### [EXERCISE OBJECTIVE]
What is the number of lines in these entries that include "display"? Write that number and no other text.

##########

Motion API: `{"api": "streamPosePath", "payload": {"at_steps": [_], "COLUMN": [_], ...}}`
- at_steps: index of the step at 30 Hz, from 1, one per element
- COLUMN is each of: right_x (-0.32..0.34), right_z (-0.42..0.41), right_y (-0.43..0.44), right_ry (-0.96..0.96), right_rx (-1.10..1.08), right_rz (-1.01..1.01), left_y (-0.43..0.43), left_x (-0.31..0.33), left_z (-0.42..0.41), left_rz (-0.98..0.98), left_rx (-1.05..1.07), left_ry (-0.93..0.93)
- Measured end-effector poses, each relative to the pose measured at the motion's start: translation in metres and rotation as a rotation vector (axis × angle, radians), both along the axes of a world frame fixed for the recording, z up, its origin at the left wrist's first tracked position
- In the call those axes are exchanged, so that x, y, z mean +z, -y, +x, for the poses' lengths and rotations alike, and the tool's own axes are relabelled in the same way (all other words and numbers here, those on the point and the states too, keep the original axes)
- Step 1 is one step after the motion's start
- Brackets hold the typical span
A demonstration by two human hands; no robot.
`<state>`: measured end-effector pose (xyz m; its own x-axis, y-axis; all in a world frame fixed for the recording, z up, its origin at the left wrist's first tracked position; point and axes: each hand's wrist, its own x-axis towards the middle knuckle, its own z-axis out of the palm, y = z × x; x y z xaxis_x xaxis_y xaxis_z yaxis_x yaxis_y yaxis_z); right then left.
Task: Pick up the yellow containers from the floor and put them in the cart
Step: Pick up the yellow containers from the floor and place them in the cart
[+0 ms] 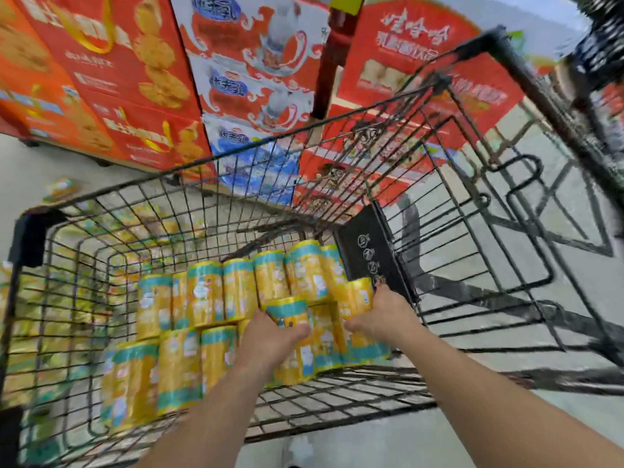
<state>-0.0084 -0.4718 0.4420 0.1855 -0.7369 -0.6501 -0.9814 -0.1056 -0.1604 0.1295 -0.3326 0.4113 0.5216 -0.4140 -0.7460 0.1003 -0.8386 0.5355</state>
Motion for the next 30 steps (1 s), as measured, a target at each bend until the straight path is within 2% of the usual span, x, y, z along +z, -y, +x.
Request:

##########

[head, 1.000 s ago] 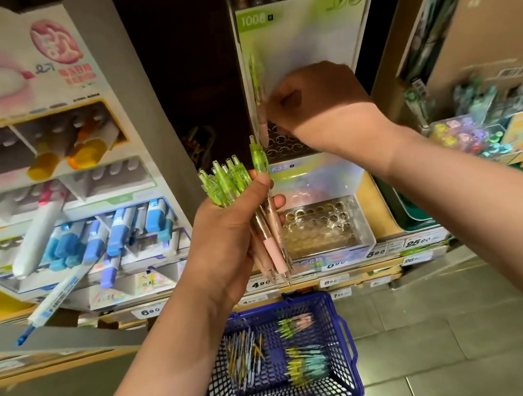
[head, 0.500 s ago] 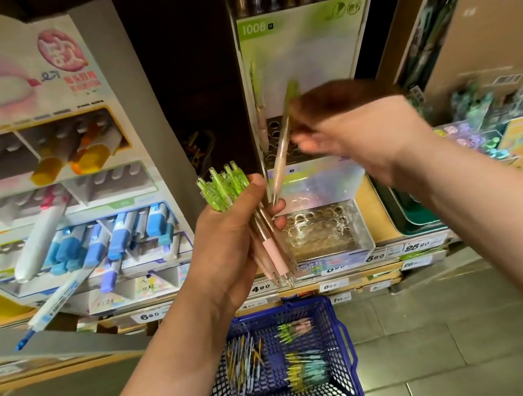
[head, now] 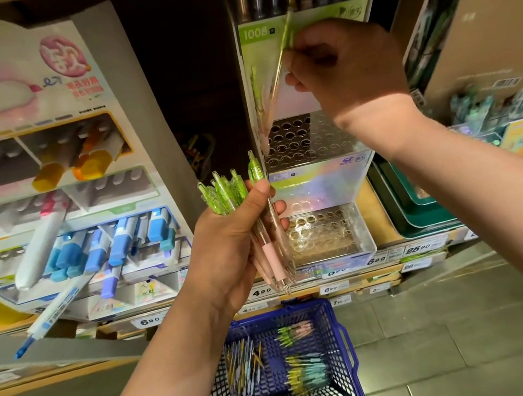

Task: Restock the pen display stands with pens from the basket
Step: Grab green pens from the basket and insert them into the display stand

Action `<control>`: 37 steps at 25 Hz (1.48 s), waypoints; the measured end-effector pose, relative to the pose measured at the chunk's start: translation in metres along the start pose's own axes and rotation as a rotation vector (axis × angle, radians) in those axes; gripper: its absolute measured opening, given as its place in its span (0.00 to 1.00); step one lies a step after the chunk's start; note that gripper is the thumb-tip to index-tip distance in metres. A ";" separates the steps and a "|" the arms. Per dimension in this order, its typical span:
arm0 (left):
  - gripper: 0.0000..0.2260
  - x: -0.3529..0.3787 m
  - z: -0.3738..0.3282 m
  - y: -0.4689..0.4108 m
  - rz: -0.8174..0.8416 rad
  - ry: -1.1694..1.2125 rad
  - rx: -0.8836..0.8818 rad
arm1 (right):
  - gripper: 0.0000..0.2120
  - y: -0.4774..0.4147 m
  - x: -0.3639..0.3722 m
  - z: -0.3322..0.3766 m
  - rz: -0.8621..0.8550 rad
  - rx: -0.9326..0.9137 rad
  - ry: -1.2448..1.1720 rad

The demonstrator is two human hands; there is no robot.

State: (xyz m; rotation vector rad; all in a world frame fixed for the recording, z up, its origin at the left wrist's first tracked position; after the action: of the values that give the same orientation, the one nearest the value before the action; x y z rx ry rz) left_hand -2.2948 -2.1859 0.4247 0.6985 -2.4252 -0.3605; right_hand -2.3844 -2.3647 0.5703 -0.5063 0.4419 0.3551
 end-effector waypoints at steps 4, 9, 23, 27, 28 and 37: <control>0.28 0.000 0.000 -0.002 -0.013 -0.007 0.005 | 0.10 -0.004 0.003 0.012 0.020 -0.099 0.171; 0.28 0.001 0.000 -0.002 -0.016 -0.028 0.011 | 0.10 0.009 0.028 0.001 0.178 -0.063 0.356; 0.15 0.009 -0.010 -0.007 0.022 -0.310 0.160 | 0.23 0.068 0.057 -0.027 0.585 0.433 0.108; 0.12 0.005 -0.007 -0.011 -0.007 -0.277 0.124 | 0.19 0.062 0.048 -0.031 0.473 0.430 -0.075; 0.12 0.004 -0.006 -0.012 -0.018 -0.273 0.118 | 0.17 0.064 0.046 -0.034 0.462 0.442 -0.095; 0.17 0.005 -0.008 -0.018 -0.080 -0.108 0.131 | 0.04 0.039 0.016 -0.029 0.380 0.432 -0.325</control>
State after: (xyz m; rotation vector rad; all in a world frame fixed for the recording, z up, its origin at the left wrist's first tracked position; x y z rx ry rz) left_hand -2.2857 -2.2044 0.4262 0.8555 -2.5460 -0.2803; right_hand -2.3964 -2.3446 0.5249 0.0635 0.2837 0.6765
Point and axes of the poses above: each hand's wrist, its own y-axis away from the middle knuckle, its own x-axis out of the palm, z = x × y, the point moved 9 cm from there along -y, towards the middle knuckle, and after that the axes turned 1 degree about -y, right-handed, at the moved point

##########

### [ANSWER BOX]
2